(Source records)
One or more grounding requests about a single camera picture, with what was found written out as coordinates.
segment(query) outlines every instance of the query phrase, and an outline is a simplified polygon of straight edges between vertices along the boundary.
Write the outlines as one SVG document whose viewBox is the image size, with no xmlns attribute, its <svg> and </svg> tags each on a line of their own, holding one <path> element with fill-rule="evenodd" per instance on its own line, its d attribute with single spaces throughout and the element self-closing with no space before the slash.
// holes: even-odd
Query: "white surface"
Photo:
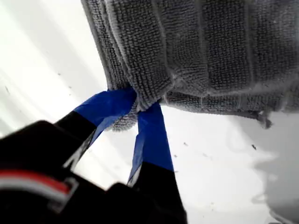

EXERCISE GOAL: Here the job is to repeat the entries verbatim while leaving all pictures out.

ANSWER SPACE:
One or more grounding requests about a single camera picture, with what was found written out as coordinates.
segment(query) outlines every instance of the query phrase, and an outline is a simplified polygon of straight edges between vertices along the boundary.
Write the outlines as one SVG document whose viewBox is the image size, with no xmlns attribute, its <svg> and </svg> tags each on a line of their own, holding one <path> element with fill-rule="evenodd" per instance on its own line, its d attribute with single spaces throughout and the element self-closing with no space before the slash.
// holes: even-odd
Query: "white surface"
Photo:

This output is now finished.